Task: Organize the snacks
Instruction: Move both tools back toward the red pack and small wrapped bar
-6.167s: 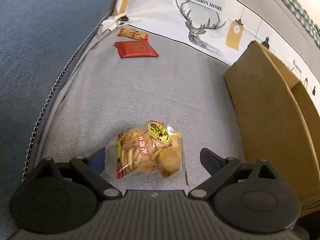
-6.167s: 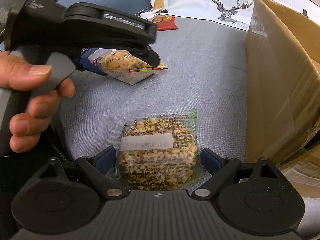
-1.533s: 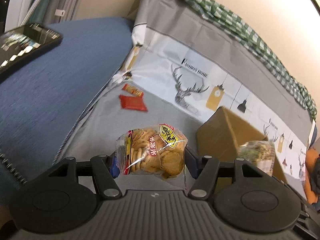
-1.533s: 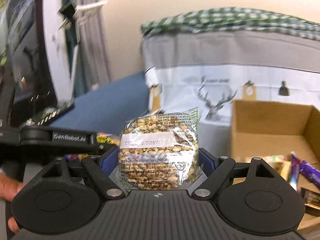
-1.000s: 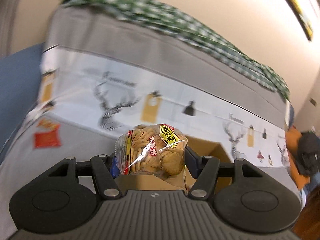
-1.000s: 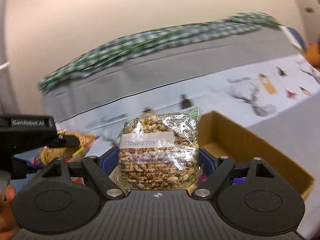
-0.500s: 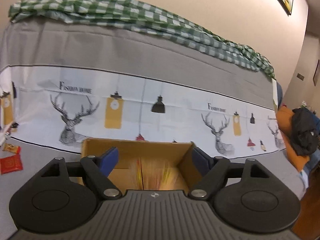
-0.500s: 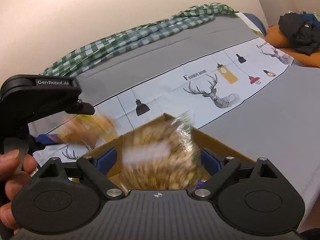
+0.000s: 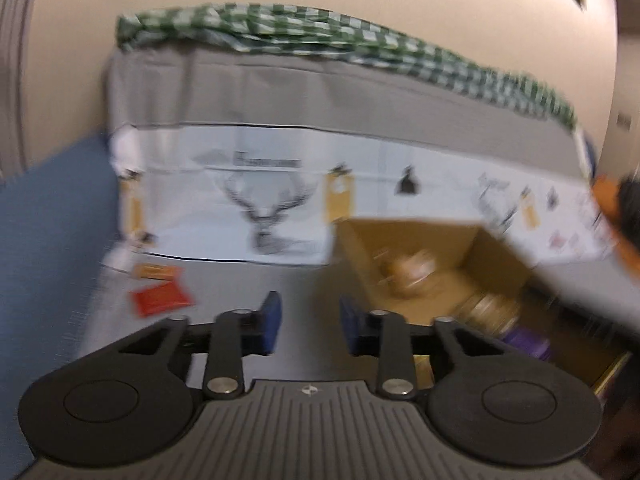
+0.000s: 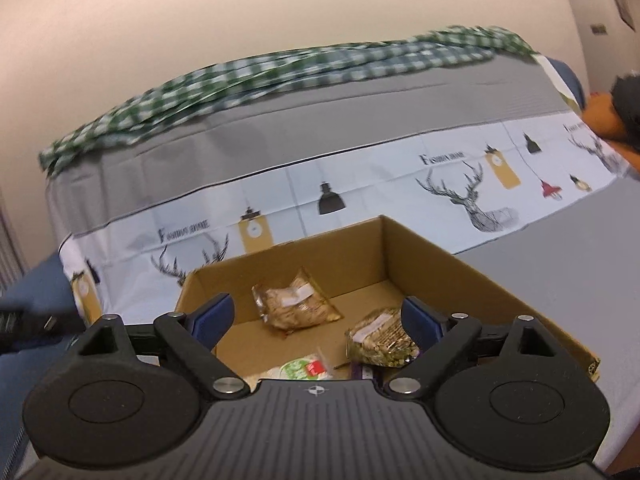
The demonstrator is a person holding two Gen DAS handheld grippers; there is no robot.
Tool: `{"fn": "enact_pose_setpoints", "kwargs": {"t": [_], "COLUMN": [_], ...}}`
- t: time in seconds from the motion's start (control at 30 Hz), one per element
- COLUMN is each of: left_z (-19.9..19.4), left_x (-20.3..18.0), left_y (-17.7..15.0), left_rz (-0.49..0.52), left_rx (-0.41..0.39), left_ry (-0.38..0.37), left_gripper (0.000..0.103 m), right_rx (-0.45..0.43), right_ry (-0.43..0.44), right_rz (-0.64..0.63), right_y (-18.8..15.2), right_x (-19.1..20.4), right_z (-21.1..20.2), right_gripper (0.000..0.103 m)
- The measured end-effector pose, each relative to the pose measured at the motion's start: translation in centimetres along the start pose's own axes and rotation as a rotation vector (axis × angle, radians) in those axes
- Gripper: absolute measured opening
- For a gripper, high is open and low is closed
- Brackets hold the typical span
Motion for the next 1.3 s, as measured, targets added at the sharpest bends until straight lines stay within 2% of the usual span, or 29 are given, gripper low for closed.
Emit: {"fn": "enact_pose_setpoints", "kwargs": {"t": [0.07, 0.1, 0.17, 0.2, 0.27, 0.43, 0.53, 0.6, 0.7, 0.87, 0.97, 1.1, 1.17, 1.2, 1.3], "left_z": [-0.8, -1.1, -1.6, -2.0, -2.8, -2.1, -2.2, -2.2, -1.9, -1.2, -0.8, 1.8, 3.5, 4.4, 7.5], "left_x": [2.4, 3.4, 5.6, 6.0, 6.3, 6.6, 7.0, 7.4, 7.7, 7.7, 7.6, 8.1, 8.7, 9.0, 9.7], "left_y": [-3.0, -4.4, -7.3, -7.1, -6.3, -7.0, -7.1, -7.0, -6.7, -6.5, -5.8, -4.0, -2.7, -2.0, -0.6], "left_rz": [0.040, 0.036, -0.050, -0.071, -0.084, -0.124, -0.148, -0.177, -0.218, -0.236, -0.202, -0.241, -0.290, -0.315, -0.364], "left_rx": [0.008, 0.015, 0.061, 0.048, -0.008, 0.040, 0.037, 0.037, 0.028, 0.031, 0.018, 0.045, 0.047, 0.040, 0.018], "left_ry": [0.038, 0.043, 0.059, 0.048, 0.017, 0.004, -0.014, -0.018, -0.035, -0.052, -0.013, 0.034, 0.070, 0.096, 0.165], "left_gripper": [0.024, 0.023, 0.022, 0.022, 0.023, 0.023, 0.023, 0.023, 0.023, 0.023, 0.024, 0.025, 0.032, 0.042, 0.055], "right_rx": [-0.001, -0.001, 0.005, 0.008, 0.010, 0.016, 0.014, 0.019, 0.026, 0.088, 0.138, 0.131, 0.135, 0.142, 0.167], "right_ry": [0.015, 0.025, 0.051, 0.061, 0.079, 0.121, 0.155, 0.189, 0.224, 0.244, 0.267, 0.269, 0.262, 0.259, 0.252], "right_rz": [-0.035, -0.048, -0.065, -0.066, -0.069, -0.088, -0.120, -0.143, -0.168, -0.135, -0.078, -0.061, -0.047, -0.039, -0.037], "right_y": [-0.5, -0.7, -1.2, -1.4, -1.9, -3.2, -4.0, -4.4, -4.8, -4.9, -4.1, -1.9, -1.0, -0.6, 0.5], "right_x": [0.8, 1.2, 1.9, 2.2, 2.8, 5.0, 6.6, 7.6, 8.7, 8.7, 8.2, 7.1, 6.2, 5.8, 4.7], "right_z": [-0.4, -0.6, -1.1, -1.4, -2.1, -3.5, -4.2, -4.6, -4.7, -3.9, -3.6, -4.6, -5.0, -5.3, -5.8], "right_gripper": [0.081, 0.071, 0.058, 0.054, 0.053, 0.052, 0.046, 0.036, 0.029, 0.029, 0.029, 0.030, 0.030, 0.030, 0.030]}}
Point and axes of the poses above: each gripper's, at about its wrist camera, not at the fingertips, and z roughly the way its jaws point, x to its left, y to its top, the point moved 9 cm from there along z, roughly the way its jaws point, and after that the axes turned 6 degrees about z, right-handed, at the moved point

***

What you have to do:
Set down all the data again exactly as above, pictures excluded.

Solution:
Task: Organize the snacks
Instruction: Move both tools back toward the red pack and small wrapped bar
-6.167s: 
-6.167s: 
-1.533s: 
-1.533s: 
-1.000s: 
-1.000s: 
-0.500s: 
-0.500s: 
+0.000s: 
+0.000s: 
The demonstrator is a person holding two Gen DAS handheld grippers; there is no robot.
Tool: `{"fn": "enact_pose_setpoints", "kwargs": {"t": [_], "COLUMN": [_], ...}}`
- t: time in seconds from the motion's start (control at 30 Hz), one per element
- COLUMN is each of: left_z (-19.9..19.4), left_x (-20.3..18.0), left_y (-17.7..15.0), left_rz (-0.49..0.52), left_rx (-0.41..0.39), left_ry (-0.38..0.37), left_gripper (0.000..0.103 m), right_rx (-0.45..0.43), right_ry (-0.43..0.44), right_rz (-0.64..0.63), right_y (-18.8..15.2), right_x (-19.1..20.4), right_z (-21.1..20.2), right_gripper (0.000..0.103 m)
- The measured end-effector pose, each relative to the pose measured at the motion's start: translation in centimetres along the start pose's own axes and rotation as a rotation vector (axis × angle, radians) in those axes
- Gripper: absolute measured opening
- For a gripper, high is open and low is closed
- Brackets hold the typical span
Motion for the next 1.3 s, as measured, targets added at the sharpest bends until straight lines stay within 2% of the usual span, or 29 are given, gripper low for closed.
Emit: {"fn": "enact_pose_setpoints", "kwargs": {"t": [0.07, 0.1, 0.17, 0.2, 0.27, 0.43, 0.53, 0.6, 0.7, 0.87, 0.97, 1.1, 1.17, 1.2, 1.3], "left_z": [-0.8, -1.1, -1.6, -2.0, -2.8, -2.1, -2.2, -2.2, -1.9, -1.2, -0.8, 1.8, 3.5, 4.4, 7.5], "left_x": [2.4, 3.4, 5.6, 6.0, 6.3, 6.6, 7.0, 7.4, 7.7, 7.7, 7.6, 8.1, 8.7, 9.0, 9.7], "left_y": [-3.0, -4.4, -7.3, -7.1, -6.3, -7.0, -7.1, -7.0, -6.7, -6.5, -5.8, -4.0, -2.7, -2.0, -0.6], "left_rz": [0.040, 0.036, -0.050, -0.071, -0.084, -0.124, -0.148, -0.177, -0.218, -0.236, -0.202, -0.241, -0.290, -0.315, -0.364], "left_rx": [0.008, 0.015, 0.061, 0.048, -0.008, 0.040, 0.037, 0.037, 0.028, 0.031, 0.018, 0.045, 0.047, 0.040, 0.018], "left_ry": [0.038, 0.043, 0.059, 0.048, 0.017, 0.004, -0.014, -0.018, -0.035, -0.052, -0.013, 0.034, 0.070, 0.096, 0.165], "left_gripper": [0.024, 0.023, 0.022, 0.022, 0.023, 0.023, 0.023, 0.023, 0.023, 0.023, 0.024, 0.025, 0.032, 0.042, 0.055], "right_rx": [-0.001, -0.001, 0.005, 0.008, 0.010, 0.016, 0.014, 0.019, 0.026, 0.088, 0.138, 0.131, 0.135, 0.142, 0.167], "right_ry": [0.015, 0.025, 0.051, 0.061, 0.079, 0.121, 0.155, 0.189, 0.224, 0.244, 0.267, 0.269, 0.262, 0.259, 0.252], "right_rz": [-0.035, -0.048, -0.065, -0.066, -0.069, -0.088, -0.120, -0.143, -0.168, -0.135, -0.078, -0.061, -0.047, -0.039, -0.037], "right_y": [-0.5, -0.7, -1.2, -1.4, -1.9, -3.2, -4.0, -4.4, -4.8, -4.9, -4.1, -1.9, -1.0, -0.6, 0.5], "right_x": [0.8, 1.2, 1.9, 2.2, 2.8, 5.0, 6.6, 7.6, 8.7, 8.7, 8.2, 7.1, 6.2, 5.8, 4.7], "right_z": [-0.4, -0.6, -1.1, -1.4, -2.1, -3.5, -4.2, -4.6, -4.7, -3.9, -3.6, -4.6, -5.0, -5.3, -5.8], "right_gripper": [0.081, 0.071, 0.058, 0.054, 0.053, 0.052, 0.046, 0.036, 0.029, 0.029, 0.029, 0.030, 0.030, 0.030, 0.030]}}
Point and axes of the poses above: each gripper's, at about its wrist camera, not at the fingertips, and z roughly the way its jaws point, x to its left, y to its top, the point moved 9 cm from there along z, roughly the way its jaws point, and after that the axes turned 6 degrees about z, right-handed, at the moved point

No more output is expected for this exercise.